Başkent University Faculty of Medicine, Department of Dermatology, Adana Hospital, Adana, Turkey.
Department of Dermatology, Second University of Naples, Naples, Italy.
J Am Acad Dermatol. 2014 Jan;70(1):120-6.e1. doi: 10.1016/j.jaad.2013.09.042.
Acute paronychia usually is treated as a bacterial infection, but antibiotic-resistant acute paronychia may be caused by other infectious and noninfectious problems.
We sought to describe the clinical, etiologic, cytologic, and therapeutic features of antibiotic-resistant acute paronychia.
A retrospective review of medical records and cytology was performed in 58 patients (age, 1 month-91 years; 36 children and adolescents [62%] and 22 adults [38%]) who had antibiotic-resistant acute paronychias.

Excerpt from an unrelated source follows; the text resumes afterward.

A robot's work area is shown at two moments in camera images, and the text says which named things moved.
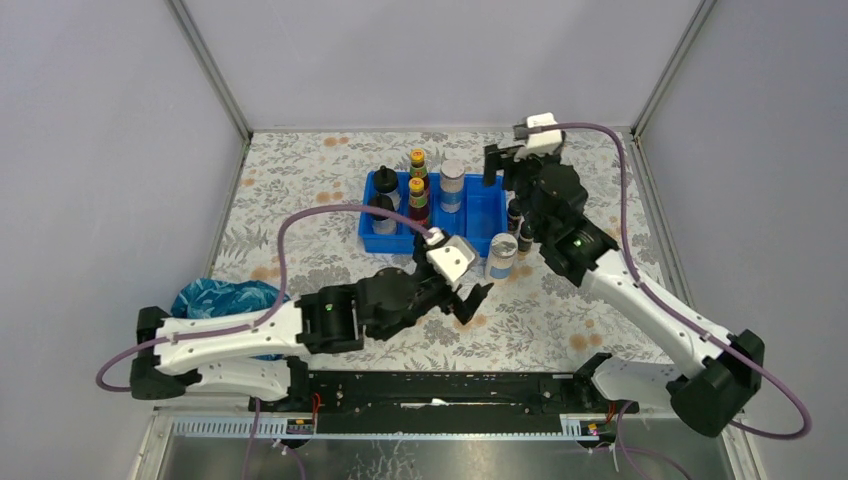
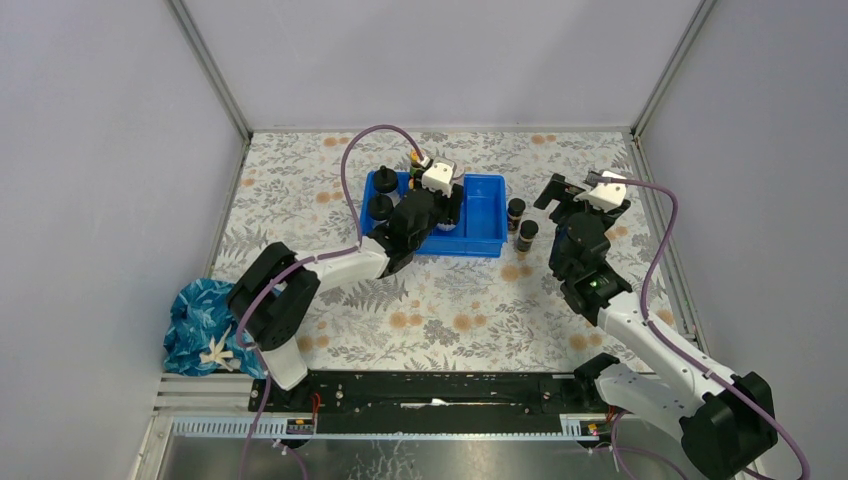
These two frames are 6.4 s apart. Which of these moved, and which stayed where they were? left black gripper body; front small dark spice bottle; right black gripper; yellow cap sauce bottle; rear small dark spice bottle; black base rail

Causes of paronychia included bacteria (25 patients [43%]), viruses (21 patients [36%]), fungi (5 patients [9%]), drugs (3 patients [5%]), pemphigus vulgaris (3 patients [5%]), and trauma (1 patient [2%]). Diagnostic cytologic findings were noted in 54 patients (93%); no diagnostic cytologic findings were present with drug-induced (3 patients) or traumatic (1 patient) paronychia. The most common predisposing factors were the habits of finger- or thumb-sucking (14 patients [24%]) and nail-biting (11 patients [19%]). Complications included id reaction with erythema multiforme in 3 patients (5%).
Limitations include retrospective study design from 1 treatment center.
Antibiotic-resistant acute paronychia may be infectious or noninfectious. Cytologic examination with Tzanck smear may be useful diagnostically and may prevent unnecessary use of antibiotics and surgical drainage.
急性甲沟炎通常被视为细菌感染,但抗生素耐药性急性甲沟炎可能由其他传染性和非传染性问题引起。
我们旨在描述抗生素耐药性急性甲沟炎的临床、病因、细胞学和治疗特征。
对 58 例(年龄 1 个月至 91 岁;36 例儿童和青少年[62%]和 22 例成年人[38%])抗生素耐药性急性甲沟炎患者的病历和细胞学进行回顾性研究。
甲沟炎的病因包括细菌(25 例[43%])、病毒(21 例[36%])、真菌(5 例[9%])、药物(3 例[5%])、寻常性天疱疮(3 例[5%])和创伤(1 例[2%])。54 例(93%)患者有诊断性细胞学发现;药物诱导(3 例)或创伤性(1 例)甲沟炎无诊断性细胞学发现。最常见的诱发因素是吮指(14 例[24%])和咬甲(11 例[19%])习惯。并发症包括 3 例(5%)患者出现红斑多形性反应。
局限性包括来自 1 个治疗中心的回顾性研究设计。
抗生素耐药性急性甲沟炎可能是传染性或非传染性的。Tzanck 涂片细胞学检查在诊断上可能有用,并可防止不必要地使用抗生素和外科引流。